Directions for this task:
Once the pictures are set aside, repeat all of the data below exactly.

--- START ---

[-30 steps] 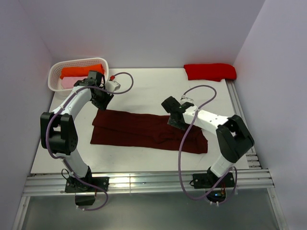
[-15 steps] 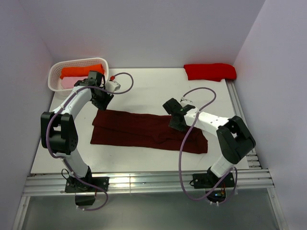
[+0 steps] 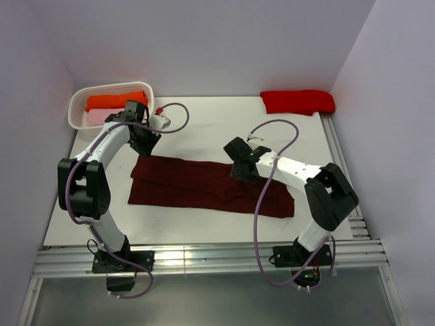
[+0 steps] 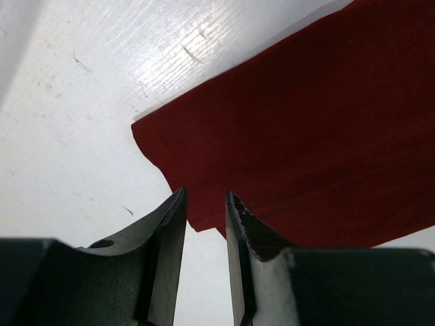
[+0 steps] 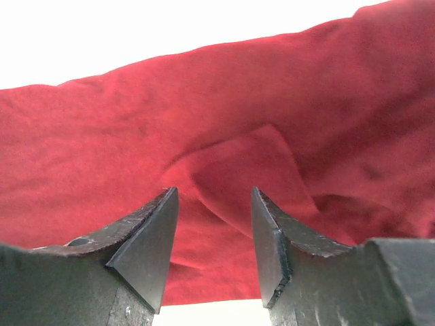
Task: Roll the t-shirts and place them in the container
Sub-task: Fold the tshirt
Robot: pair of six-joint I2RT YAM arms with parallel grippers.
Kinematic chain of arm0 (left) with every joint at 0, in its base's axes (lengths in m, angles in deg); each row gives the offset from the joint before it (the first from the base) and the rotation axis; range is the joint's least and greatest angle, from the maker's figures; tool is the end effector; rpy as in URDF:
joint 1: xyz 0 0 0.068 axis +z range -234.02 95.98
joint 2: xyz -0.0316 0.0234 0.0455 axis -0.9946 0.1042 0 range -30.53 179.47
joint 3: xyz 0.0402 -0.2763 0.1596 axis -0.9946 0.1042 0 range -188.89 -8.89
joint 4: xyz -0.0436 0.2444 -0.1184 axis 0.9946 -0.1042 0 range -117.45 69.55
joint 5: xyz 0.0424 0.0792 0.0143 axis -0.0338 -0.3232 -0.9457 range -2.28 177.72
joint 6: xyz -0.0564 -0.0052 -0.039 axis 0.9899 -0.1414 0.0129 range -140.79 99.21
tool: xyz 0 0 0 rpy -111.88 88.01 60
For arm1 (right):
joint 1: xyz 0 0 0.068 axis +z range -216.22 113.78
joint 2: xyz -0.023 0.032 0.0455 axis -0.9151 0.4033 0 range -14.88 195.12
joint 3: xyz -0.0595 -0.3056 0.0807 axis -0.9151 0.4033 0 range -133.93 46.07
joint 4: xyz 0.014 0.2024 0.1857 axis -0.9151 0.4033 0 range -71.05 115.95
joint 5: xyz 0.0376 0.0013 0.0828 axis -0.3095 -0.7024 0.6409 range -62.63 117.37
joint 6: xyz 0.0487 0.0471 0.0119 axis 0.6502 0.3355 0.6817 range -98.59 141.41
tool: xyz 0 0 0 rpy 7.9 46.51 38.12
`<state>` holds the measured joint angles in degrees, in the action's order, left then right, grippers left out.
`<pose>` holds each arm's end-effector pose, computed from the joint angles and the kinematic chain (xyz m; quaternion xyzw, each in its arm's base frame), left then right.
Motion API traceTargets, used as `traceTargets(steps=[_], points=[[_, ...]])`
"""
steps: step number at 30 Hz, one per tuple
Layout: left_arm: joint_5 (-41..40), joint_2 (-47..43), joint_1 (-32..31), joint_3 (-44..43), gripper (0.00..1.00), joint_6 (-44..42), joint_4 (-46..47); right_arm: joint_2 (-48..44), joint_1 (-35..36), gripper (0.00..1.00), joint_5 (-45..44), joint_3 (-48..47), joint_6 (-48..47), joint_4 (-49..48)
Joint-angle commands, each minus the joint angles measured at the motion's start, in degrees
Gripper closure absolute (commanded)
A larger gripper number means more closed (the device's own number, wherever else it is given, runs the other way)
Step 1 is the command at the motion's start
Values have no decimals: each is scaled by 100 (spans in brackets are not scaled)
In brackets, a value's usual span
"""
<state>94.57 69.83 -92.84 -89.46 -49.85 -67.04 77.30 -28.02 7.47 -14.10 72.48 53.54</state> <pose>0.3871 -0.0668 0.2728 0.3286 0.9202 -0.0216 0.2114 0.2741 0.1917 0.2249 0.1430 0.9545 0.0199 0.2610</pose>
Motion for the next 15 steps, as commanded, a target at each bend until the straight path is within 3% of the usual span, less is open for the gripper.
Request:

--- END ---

Written answer:
[-30 steps] 
[-15 steps] 
[+0 steps] 
[+0 steps] 
[+0 steps] 
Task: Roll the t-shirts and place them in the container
Sub-task: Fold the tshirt
Robot: pair of six-joint I2RT YAM arms with parallel grippers.
Kinematic chain of arm0 (left) with every joint at 0, in its base's axes (lengths in m, angles in deg); each row gives the offset from the joint before it (the first from the base) and the rotation axis; range is the joint's least and greatest angle, from the maker's figures; tool is the end effector; rpy as in URDF:
joint 1: xyz 0 0 0.068 axis +z range -234.02 95.98
joint 2: xyz -0.0316 0.0234 0.0455 axis -0.9946 0.1042 0 range -30.53 179.47
joint 3: xyz 0.0402 -0.2763 0.1596 axis -0.9946 0.1042 0 range -188.89 -8.89
joint 4: xyz -0.0436 0.2444 -0.1184 axis 0.9946 -0.1042 0 range -117.45 69.55
joint 5: xyz 0.0424 0.0792 0.0143 axis -0.0338 -0.3232 -0.9457 range -2.28 177.72
joint 6: xyz -0.0564 -0.0052 -0.039 axis 0.9899 -0.1414 0.0129 range -140.79 99.21
tool: xyz 0 0 0 rpy -111.88 88.01 60
For arm1 (right):
joint 1: xyz 0 0 0.068 axis +z range -216.22 113.78
joint 2: xyz -0.023 0.032 0.0455 axis -0.9151 0.4033 0 range -14.88 195.12
joint 3: xyz -0.0595 -0.3056 0.0807 axis -0.9151 0.4033 0 range -133.93 46.07
joint 4: xyz 0.014 0.2024 0.1857 axis -0.9151 0.4033 0 range -71.05 115.95
joint 5: xyz 0.0376 0.0013 0.0828 axis -0.3095 -0.7024 0.6409 range -62.63 117.37
joint 6: xyz 0.0487 0.0471 0.0119 axis 0.6502 0.3355 0.6817 range -98.59 141.41
tool: xyz 0 0 0 rpy 7.9 46.51 38.12
`<state>` holds the measured joint angles in degrees, in the action's order, left then right, grippers left out.
`<pose>` holds each arm's end-effector pose, computed from the joint angles and the kinematic chain (xyz m; quaternion xyzw, each in its arm's base frame), left then right.
Motion API traceTargets, used as `traceTargets(steps=[_], points=[[_, ...]])`
"""
steps: step number at 30 Hz, one per tuple
Layout: left_arm: joint_5 (-41..40), joint_2 (-47..43), joint_1 (-32..31), joint_3 (-44..43), gripper (0.00..1.00), joint_6 (-44..42), joint_4 (-46..47); right_arm: joint_2 (-48..44), joint_1 (-35..36), gripper (0.00..1.00), joint_5 (-45..44), joint_3 (-48..47), joint_6 (-48..47), joint_4 (-49..48)
Joint-angle commands, each minus the joint angles measured at the motion's start, in degrees
Gripper closure absolute (commanded)
A larger gripper number means more closed (the device's own number, wherever else it is given, runs the other way)
Step 1 is the command at the motion's start
Values have no decimals: each is scaled by 100 (spans in brackets are not scaled)
In brackets, a value's usual span
"""
<state>94.57 69.83 -92.84 -89.46 -49.85 -67.04 77.30 -28.02 7.47 -14.10 72.48 53.54</state> <pose>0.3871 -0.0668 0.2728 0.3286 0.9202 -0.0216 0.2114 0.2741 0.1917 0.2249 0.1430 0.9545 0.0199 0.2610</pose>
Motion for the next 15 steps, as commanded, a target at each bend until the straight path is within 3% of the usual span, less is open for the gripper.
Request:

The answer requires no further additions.